Durante años, Lorenzo se convirtió en una postal habitual de las peatonales tucumanas. Con su voz, su carisma y su enorme capacidad para conectar con la gente, logró ganarse el cariño de miles de personas que lo acompañaron tanto en la calle como en las redes sociales.
En los últimos meses, su estado de salud había generado una enorme preocupación luego de que se conociera que enfrentaba una grave enfermedad. Por eso, la confirmación de su partida causó una fuerte conmoción.
El artista fue diagnosticado con un sarcoma, un tipo de tumor que, según explicó, presenta un comportamiento agresivo. Durante todo el proceso de lucha contra esta enfermedad, Lorenzo estuvo acompañado por familiares, amigos y también por creadores de contenido que ayudaron a visibilizar su situación.

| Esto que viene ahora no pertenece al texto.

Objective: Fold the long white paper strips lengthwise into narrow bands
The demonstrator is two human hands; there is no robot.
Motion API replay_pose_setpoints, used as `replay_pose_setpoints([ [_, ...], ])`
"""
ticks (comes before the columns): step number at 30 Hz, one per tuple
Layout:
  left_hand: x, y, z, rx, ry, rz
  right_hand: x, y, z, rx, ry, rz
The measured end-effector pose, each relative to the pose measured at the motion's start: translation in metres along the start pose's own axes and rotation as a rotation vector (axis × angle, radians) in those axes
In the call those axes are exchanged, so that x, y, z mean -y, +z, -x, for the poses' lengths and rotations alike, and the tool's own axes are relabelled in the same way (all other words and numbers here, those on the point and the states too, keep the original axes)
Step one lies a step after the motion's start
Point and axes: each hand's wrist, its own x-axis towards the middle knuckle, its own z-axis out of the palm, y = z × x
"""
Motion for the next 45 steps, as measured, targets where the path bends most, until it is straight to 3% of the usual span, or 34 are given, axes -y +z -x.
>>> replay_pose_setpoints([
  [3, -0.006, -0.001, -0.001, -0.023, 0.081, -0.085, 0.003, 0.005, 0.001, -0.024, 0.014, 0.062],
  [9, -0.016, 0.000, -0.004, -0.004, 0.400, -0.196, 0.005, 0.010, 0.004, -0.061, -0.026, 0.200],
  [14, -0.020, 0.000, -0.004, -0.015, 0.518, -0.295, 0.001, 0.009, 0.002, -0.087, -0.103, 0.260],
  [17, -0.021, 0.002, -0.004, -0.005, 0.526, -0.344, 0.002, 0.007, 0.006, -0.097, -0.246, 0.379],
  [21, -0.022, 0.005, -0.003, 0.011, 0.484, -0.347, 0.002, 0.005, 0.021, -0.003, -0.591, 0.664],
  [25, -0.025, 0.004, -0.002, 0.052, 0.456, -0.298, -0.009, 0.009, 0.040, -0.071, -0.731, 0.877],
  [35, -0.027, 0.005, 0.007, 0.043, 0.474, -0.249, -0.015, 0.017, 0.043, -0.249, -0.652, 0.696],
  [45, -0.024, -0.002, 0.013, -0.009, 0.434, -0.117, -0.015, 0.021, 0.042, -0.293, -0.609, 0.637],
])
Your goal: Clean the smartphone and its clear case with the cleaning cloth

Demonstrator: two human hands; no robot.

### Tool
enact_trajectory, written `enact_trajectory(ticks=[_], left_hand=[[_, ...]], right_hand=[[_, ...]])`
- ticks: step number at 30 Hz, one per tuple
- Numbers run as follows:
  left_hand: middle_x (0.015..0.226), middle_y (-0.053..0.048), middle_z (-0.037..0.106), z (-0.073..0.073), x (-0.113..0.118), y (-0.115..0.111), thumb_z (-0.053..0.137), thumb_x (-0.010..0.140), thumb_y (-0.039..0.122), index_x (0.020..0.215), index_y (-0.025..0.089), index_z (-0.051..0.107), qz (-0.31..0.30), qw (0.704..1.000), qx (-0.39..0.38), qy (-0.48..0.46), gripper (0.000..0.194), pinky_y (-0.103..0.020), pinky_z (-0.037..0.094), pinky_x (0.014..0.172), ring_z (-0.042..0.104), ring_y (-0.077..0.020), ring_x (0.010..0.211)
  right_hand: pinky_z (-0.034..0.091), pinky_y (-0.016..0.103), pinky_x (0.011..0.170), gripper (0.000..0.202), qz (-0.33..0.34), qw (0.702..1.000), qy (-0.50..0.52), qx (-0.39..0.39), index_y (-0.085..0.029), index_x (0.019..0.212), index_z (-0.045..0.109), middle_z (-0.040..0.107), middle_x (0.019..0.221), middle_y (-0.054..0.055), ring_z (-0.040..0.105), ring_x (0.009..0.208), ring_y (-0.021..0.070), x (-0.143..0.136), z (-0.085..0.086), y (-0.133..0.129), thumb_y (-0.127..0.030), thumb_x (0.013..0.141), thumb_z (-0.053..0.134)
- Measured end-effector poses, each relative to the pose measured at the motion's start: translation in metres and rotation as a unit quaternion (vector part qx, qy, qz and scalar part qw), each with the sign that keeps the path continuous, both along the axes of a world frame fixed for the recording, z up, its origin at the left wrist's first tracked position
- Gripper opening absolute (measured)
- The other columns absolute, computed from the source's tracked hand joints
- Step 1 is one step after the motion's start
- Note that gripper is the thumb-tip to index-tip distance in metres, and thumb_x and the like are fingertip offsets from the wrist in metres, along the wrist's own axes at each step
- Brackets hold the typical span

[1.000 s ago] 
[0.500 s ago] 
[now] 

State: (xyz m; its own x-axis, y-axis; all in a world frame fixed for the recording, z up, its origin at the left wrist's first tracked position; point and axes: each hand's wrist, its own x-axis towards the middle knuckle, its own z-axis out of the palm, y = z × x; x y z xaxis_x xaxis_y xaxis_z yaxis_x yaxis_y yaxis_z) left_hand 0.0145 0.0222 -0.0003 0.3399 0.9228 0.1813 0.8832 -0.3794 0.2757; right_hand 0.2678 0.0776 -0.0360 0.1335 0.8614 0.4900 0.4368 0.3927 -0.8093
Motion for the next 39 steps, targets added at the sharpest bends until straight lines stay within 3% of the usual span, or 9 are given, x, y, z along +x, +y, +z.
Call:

Entre ellos se destacó Eduardo López, más conocido como «Pichón», quien siguió de cerca su evolución y acompañó públicamente la campaña de apoyo para el artista.
Las redes sociales se transformaron en un espacio donde miles de personas enviaban mensajes de fuerza, apoyo y cariño.
Para muchos tucumanos, Lorenzo representaba mucho más que un cantante. Su historia de superación, su perseverancia y la forma en que enfrentó cada obstáculo lo transformaron en un símbolo de lucha.
El artista supo ganarse el cariño de toda una comunidad, transformando la peatonal tucumana en el escenario donde compartió su talento y dejó una huella imborrable.
Hoy, San Miguel de Tucumán despide a una de sus figuras más queridas, cuyo legado permanecerá en la memoria de quienes tuvieron la oportunidad de escucharlo cantar y conocer su historia.